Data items
◆ ◆ ◆

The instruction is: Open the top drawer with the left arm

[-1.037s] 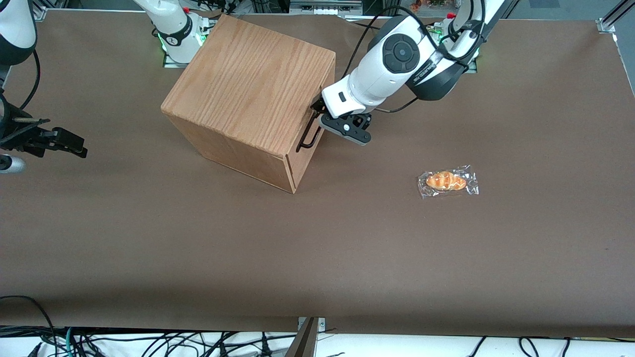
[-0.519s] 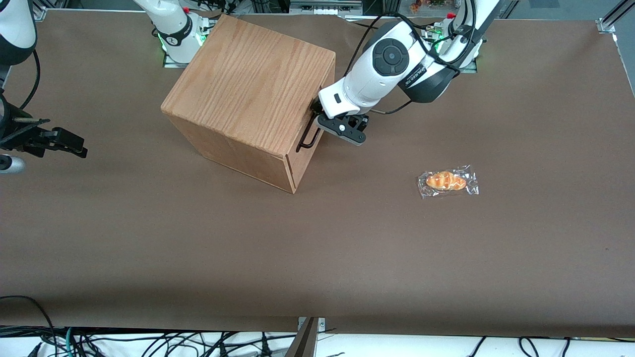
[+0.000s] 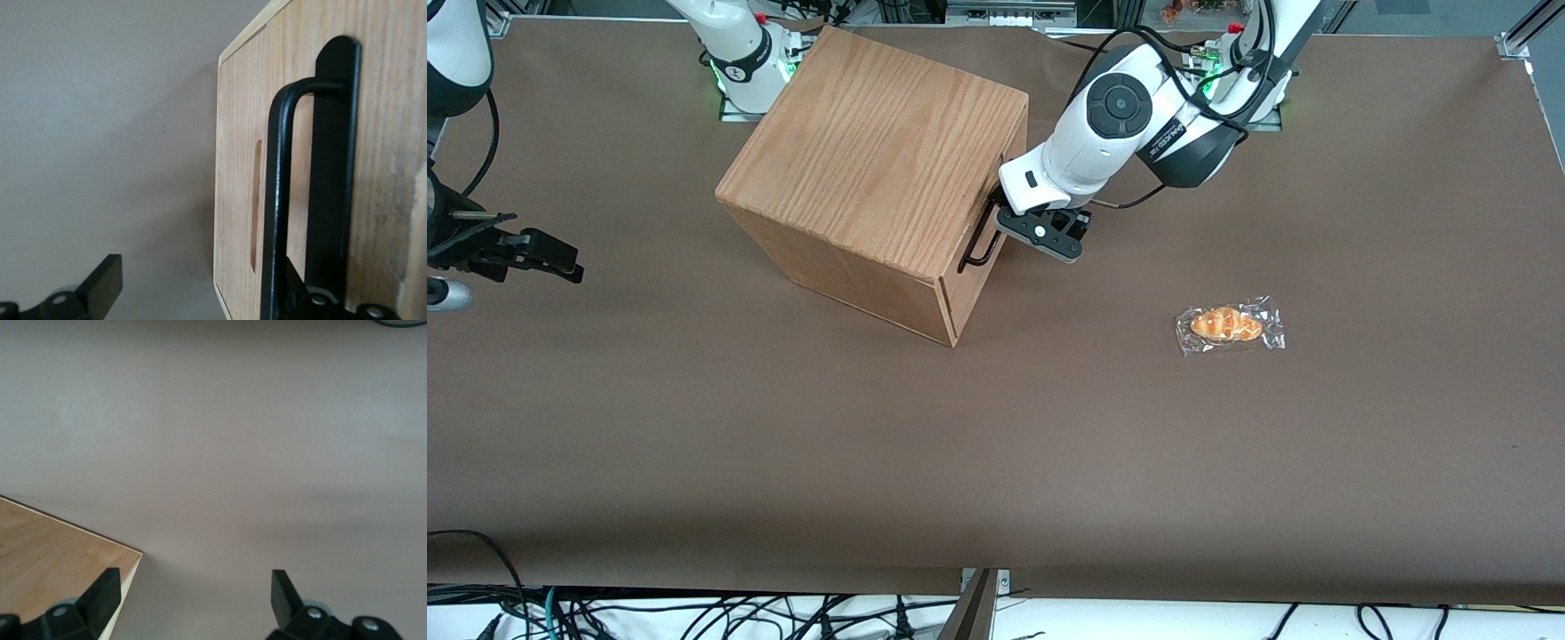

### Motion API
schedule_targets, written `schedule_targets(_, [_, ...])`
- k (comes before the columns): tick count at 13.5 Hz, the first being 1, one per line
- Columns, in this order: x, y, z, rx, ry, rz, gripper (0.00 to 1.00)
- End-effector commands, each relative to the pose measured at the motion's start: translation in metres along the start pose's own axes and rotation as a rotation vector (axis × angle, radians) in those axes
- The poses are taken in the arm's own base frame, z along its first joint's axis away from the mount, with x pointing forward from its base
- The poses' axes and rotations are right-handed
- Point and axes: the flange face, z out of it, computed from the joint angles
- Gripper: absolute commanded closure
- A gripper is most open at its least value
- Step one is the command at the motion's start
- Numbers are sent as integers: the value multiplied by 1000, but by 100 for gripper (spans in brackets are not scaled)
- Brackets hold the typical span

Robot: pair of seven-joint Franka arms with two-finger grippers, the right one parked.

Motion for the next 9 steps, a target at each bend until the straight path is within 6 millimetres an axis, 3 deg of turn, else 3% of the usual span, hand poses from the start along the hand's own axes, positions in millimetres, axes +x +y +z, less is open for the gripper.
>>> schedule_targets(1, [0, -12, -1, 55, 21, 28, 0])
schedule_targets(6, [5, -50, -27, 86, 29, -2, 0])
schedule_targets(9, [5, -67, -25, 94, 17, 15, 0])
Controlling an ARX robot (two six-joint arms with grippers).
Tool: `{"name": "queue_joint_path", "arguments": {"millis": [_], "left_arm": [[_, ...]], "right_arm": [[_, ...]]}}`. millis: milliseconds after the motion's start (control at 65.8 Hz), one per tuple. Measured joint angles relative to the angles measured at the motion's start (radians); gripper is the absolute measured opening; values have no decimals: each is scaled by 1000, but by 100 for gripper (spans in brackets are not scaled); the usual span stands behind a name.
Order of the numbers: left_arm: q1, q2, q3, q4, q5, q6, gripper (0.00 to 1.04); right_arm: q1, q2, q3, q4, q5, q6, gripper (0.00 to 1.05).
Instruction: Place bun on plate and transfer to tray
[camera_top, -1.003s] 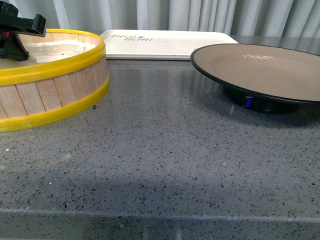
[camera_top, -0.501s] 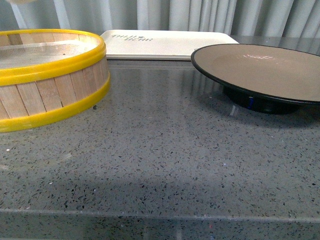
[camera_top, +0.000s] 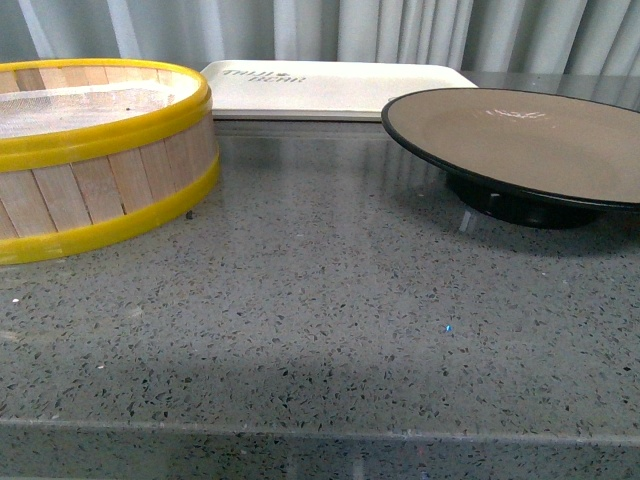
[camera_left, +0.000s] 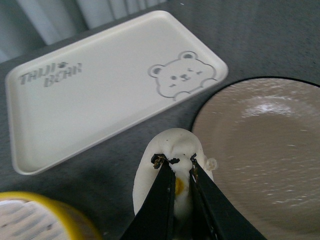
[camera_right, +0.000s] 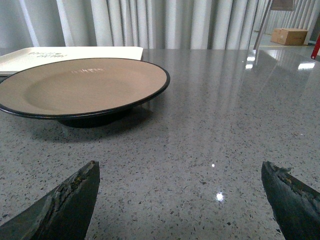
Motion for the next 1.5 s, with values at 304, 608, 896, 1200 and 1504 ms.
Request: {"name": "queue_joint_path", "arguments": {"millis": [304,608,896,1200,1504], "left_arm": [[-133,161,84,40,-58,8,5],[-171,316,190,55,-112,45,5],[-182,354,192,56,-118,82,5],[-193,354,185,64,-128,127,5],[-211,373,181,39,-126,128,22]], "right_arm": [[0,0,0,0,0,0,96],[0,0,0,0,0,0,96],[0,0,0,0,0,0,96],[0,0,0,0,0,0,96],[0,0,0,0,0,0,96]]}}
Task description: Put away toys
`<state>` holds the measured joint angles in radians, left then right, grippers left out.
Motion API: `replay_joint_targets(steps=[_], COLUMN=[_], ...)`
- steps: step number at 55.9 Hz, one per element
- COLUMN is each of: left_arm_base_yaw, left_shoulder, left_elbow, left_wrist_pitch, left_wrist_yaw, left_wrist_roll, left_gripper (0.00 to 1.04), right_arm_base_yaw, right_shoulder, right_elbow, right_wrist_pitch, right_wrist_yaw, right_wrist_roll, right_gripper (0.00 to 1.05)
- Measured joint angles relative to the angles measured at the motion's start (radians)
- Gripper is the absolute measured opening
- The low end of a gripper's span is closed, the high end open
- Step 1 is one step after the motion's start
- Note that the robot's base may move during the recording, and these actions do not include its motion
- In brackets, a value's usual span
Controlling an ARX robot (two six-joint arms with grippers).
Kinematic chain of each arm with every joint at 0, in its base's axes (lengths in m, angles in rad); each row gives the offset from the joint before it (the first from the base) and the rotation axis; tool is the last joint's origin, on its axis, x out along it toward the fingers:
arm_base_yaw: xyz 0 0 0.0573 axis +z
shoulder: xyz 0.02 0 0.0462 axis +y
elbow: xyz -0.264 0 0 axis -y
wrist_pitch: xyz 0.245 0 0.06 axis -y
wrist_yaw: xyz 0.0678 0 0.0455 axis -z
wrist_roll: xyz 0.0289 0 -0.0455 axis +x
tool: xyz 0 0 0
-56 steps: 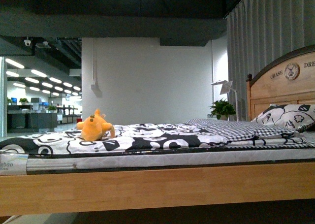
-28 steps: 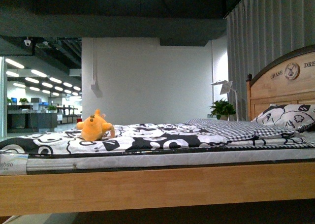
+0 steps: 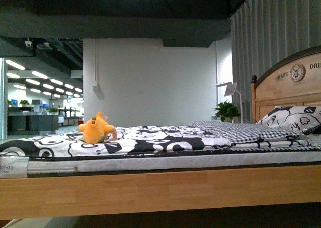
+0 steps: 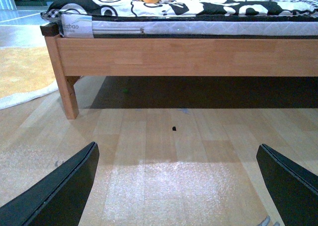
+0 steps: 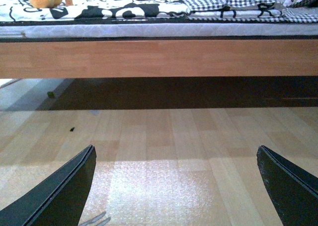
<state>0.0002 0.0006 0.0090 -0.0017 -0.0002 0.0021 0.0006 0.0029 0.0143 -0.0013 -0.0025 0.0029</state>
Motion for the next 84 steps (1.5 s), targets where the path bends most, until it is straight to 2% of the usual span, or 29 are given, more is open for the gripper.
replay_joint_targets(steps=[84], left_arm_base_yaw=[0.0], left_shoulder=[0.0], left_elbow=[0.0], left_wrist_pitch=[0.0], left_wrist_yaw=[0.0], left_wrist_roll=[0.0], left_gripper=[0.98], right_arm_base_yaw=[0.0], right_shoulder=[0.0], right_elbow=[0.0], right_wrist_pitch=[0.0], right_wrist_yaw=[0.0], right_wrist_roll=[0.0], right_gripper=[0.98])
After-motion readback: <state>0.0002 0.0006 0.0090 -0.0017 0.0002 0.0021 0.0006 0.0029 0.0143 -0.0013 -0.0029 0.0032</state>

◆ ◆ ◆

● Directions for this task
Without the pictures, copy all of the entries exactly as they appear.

● Answer
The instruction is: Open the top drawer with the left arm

[-1.037s] 
[-0.519s] 
[+0.000s] 

### Motion API
schedule_targets, written `schedule_targets(_, [_, ...])`
- k (comes before the columns): tick count at 13.5 Hz, the first being 1, one per line
- Columns, in this order: x, y, z, rx, ry, rz, gripper (0.00 to 1.00)
- End-effector commands, each relative to the pose measured at the motion's start: translation in metres along the start pose's own axes and rotation as a rotation vector (axis × angle, radians) in those axes
- The poses are taken in the arm's own base frame, z along its first joint's axis away from the mount, with x pointing forward from its base
- The poses' axes and rotations are right-handed
- Point and axes: the flange face, z out of it, computed from the joint angles
- Gripper: absolute commanded closure
- A gripper is most open at its least value
- Step one is the command at the motion's start
- Numbers are sent as integers: the value multiplied by 1000, but by 100 for gripper (spans in brackets are not scaled)
- Brackets hold the typical span

Robot: pair of seven-joint Franka arms with two-finger grippers, the right one parked.

Motion for the next 9 steps, a target at each bend until the straight path is within 6 millimetres an axis, 3 deg of turn, else 3% of the usual span, hand poses from the start along the hand's own axes, positions in millimetres, axes +x +y +z, less is open for the gripper.
>>> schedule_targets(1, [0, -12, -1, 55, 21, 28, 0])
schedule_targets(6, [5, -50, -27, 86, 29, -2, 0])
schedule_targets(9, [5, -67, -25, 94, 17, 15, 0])
Controlling an ARX robot (two six-joint arms with grippers).
Tool: `{"name": "queue_joint_path", "arguments": {"millis": [_], "left_arm": [[_, ...]], "right_arm": [[_, ...]]}}`. millis: milliseconds after the motion's start (control at 65.8 Hz), one per tuple. Measured joint angles relative to the angles measured at the motion's start (radians); gripper is the absolute measured opening; values have no decimals: each is scaled by 1000, but by 100 for gripper (spans in brackets are not scaled); the usual span stands behind a name.
Order of the numbers: left_arm: q1, q2, q3, q4, q5, q6, gripper (0.00 to 1.04); right_arm: q1, q2, q3, q4, q5, q6, gripper (0.00 to 1.05).
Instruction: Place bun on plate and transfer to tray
[camera_top, -1.003s] 
[camera_top, -0.501s] 
[camera_top, +0.000s] 
[camera_left, +0.000s] 
[camera_right, +0.000s] 
Motion for the next 1.5 s, with values at 304, 608, 896, 1200 and 1504 ms.
Request: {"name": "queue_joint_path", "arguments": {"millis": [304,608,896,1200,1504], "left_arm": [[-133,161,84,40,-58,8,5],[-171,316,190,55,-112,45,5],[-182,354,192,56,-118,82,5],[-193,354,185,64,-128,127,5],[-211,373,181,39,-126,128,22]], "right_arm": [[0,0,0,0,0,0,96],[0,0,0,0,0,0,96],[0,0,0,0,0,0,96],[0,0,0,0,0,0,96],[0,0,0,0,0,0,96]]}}
Task description: Put away toys
`<state>` holds the measured joint angles in radians, left then right, grippers left out.
Motion API: `replay_joint_targets(steps=[_], COLUMN=[_], ...)`
- steps: step number at 55.9 Hz, one per element
- COLUMN is each of: left_arm_base_yaw, left_shoulder, left_elbow, left_wrist_pitch, left_wrist_yaw, left_wrist_roll, left_gripper (0.00 to 1.04), right_arm_base_yaw, right_shoulder, right_elbow, right_wrist_pitch, right_wrist_yaw, right_wrist_roll, right_gripper (0.00 to 1.05)
- Measured joint angles relative to the angles measured at the motion's start (radians)
- Gripper is the absolute measured opening
- The low end of a gripper's span is closed, the high end open
- Step 1 is one step after the motion's start
- Note that the robot's base may move during the recording, and these actions do not include its motion
- In brackets, a value's usual span
Controlling an ARX robot (two six-joint arms with grippers).
Kinematic chain of each arm with every joint at 0, in its base's axes (lengths in m, angles in rad); each row gives the offset from the joint before it (the first from the base) and the rotation axis; tool is the last joint's origin, on its axis, x out along it toward the fingers:
arm_base_yaw: xyz 0 0 0.0573 axis +z
shoulder: xyz 0.02 0 0.0462 axis +y
elbow: xyz -0.264 0 0 axis -y
wrist_pitch: xyz 0.245 0 0.06 axis -y
wrist_yaw: xyz 0.0678 0 0.0455 axis -z
wrist_roll: xyz 0.0289 0 -0.0455 axis +x
tool: xyz 0 0 0
-56 steps: 
-28 steps: 
+0 steps: 
+0 steps: 
+0 steps: 
<state>0.0002 0.0006 0.0090 -0.0017 -0.0002 0.0021 0.0006 0.0029 0.0143 -0.0013 -0.0025 0.0029</state>
Motion for the next 84 steps (1.5 s), targets where the path bends most, until it is straight to 2% of the usual span, or 29 are given, more is open for the gripper.
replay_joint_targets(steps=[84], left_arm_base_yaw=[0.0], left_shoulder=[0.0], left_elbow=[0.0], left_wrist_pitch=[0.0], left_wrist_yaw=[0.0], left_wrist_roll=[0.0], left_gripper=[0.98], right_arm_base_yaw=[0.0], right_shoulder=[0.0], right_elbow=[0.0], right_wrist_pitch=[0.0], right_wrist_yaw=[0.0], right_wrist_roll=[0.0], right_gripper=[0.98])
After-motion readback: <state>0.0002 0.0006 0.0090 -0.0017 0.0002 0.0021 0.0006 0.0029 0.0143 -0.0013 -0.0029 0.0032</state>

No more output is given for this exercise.